**Task to complete**:
Please count how many lines of the data include the word "document". Give only that number in reply.

**Dataset records**:

◇ ◇ ◇ ◇

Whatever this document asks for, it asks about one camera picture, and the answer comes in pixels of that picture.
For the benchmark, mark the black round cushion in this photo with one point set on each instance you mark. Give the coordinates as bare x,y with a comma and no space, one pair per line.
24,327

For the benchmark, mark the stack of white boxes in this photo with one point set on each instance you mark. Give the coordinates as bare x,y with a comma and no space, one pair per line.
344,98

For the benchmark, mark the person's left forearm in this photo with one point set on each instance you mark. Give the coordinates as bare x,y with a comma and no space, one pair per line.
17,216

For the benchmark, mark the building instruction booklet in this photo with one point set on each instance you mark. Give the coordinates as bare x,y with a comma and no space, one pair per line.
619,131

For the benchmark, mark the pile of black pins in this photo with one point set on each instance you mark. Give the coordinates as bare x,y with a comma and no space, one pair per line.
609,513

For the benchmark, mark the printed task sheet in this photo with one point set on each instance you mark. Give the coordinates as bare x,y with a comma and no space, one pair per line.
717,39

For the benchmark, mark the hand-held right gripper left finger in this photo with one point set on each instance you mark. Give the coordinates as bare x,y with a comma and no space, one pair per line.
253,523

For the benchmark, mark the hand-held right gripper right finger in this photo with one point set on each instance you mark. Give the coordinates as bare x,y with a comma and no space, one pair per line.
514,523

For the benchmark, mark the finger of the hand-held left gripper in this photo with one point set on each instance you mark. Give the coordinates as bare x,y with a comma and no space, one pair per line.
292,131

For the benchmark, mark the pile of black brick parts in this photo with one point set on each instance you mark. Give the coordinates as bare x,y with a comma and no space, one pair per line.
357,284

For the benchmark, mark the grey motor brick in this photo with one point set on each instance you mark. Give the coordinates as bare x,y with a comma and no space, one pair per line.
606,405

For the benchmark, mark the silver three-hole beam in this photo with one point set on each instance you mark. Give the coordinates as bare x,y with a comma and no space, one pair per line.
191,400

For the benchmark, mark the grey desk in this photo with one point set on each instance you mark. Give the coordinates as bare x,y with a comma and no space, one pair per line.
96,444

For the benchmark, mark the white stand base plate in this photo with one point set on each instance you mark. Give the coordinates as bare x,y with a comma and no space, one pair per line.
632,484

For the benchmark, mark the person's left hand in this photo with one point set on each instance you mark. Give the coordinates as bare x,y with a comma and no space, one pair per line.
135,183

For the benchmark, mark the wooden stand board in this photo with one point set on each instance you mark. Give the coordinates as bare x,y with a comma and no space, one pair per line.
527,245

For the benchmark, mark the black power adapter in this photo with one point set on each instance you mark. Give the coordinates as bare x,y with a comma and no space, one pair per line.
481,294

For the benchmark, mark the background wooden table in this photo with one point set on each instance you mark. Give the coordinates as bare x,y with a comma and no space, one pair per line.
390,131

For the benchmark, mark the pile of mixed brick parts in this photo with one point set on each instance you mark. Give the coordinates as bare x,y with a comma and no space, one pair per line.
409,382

◇ ◇ ◇ ◇

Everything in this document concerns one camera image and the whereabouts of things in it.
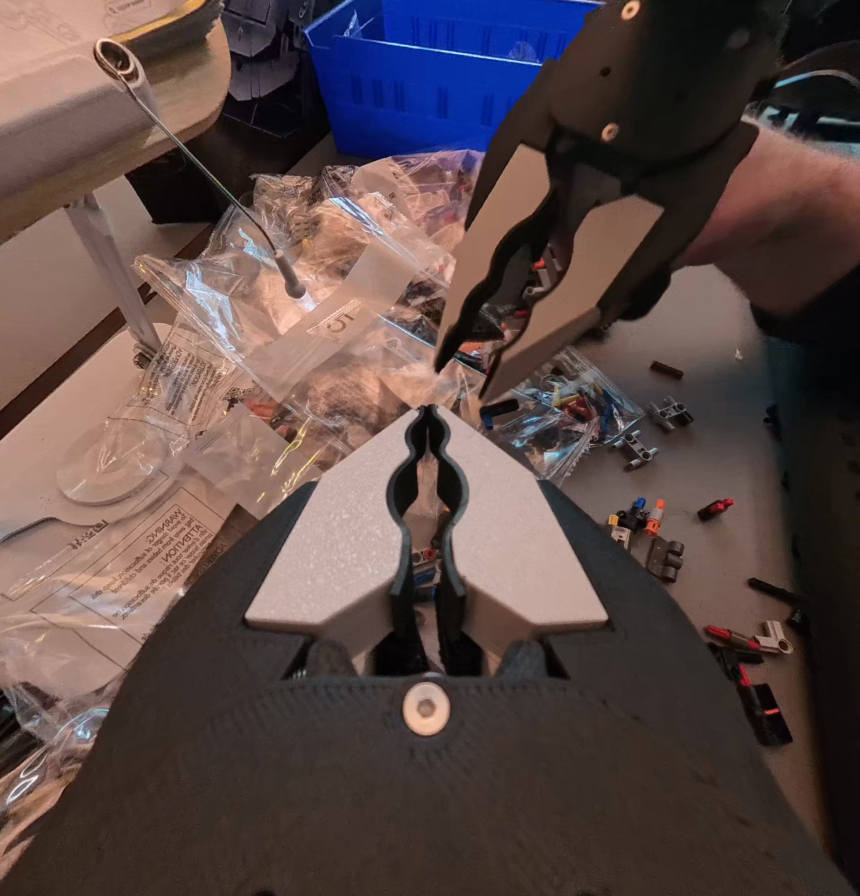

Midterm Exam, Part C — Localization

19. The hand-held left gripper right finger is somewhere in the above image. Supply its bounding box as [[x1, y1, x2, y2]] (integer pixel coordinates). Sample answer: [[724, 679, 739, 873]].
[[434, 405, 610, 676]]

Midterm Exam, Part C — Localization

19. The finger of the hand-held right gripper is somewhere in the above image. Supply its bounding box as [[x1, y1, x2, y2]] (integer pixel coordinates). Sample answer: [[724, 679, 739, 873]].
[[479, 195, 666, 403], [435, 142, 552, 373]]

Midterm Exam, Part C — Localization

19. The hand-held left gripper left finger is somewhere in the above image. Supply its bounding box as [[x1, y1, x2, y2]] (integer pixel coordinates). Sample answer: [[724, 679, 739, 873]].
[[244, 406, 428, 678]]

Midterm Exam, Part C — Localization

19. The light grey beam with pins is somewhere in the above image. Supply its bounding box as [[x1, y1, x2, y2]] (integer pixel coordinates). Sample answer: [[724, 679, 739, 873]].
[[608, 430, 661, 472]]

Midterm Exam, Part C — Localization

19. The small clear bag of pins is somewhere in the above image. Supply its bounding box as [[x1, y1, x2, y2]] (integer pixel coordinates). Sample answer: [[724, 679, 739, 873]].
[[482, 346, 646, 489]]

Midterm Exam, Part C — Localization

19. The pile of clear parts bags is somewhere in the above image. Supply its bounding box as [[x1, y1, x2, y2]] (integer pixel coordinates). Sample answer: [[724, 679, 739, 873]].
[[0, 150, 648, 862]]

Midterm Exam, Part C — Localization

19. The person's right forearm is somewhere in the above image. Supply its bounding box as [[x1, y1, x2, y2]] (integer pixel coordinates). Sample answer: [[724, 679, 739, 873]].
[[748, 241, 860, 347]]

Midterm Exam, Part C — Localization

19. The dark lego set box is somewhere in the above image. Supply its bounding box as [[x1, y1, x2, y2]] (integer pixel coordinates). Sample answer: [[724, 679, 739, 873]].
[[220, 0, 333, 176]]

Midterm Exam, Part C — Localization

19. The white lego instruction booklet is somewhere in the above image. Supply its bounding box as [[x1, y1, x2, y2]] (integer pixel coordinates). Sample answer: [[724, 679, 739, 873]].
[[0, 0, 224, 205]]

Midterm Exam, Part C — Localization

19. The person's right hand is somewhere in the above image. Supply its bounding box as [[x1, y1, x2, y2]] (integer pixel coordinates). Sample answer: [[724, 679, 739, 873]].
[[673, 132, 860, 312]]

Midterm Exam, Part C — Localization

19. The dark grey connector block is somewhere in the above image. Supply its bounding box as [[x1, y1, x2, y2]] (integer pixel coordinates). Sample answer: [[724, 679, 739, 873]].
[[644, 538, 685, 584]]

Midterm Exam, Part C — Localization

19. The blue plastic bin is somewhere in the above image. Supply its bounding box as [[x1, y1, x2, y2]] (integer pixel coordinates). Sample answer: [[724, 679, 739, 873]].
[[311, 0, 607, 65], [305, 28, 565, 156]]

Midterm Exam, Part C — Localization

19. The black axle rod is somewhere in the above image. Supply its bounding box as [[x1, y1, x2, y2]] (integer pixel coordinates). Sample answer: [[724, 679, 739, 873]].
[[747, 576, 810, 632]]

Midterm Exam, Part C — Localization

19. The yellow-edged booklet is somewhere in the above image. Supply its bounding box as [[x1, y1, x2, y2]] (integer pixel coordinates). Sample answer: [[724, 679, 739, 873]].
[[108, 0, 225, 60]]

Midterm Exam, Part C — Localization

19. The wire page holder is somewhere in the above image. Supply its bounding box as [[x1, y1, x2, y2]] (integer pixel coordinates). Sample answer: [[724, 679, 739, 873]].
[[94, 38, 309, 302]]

◇ ◇ ◇ ◇

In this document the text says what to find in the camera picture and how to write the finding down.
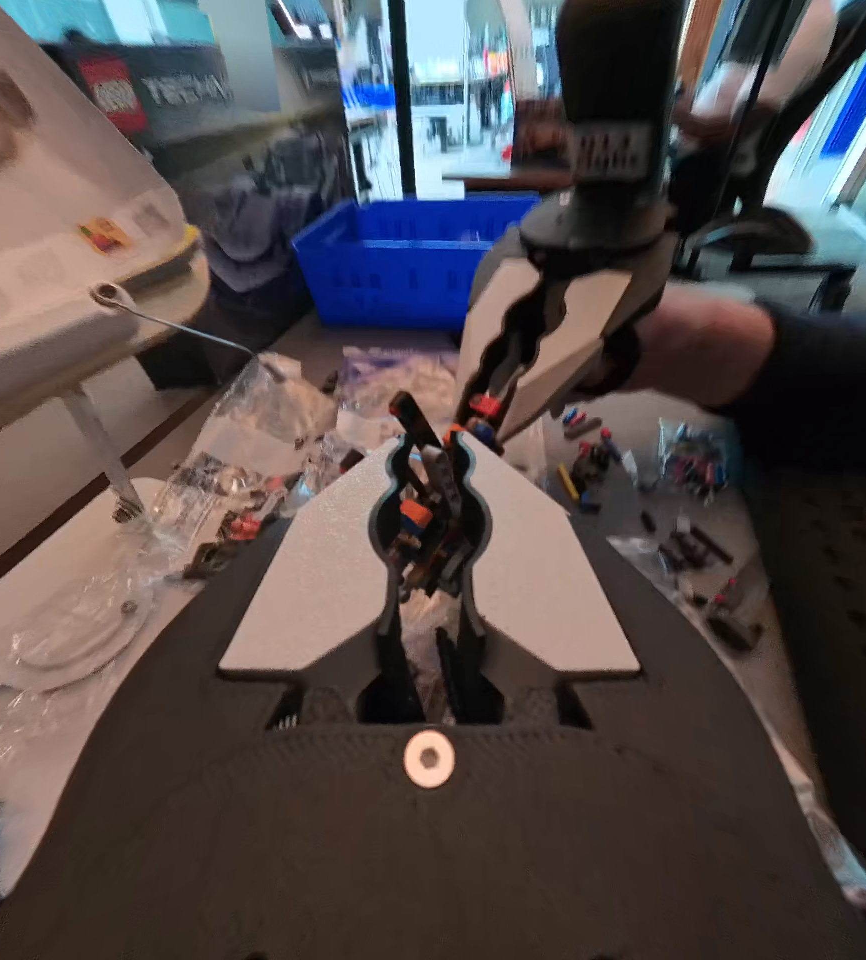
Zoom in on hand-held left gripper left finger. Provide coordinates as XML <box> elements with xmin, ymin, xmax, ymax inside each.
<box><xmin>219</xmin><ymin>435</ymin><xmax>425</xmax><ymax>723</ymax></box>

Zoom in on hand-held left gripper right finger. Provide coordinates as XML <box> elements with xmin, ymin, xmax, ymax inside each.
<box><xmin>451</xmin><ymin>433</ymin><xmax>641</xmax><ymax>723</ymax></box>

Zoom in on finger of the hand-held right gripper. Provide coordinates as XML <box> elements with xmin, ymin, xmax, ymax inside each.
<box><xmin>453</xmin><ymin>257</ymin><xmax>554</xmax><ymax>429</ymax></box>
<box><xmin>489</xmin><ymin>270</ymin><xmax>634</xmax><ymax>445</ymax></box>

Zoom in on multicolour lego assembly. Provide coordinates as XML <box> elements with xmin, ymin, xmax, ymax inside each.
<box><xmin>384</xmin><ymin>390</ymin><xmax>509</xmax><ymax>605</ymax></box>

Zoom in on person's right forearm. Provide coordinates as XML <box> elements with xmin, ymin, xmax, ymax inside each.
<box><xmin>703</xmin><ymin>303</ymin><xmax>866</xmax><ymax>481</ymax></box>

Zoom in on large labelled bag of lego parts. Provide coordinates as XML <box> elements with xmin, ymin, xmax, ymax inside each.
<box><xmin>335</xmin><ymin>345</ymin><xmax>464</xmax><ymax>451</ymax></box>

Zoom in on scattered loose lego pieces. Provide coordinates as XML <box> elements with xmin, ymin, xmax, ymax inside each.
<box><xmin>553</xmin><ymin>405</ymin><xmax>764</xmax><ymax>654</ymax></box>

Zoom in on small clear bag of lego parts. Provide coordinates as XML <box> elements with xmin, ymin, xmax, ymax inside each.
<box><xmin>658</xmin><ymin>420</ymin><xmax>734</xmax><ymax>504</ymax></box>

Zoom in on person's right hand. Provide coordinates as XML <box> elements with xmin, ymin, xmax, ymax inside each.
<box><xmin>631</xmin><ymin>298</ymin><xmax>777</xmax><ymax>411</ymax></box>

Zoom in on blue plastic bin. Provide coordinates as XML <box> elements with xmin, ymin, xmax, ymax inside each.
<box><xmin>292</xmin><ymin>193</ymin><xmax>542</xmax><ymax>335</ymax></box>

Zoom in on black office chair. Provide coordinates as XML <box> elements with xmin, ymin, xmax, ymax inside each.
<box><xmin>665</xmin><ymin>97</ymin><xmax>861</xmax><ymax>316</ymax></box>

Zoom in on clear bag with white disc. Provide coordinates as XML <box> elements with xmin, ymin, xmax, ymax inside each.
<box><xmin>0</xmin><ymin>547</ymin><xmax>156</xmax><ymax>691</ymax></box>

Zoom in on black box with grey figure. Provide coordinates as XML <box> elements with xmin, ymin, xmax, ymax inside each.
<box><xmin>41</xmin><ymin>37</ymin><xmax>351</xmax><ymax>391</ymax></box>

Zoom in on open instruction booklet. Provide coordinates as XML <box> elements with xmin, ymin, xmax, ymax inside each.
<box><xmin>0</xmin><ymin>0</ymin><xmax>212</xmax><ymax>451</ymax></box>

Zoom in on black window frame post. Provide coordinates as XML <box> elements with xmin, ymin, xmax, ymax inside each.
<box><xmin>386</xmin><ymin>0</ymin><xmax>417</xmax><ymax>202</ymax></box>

◇ ◇ ◇ ◇

**Solution for this task**:
3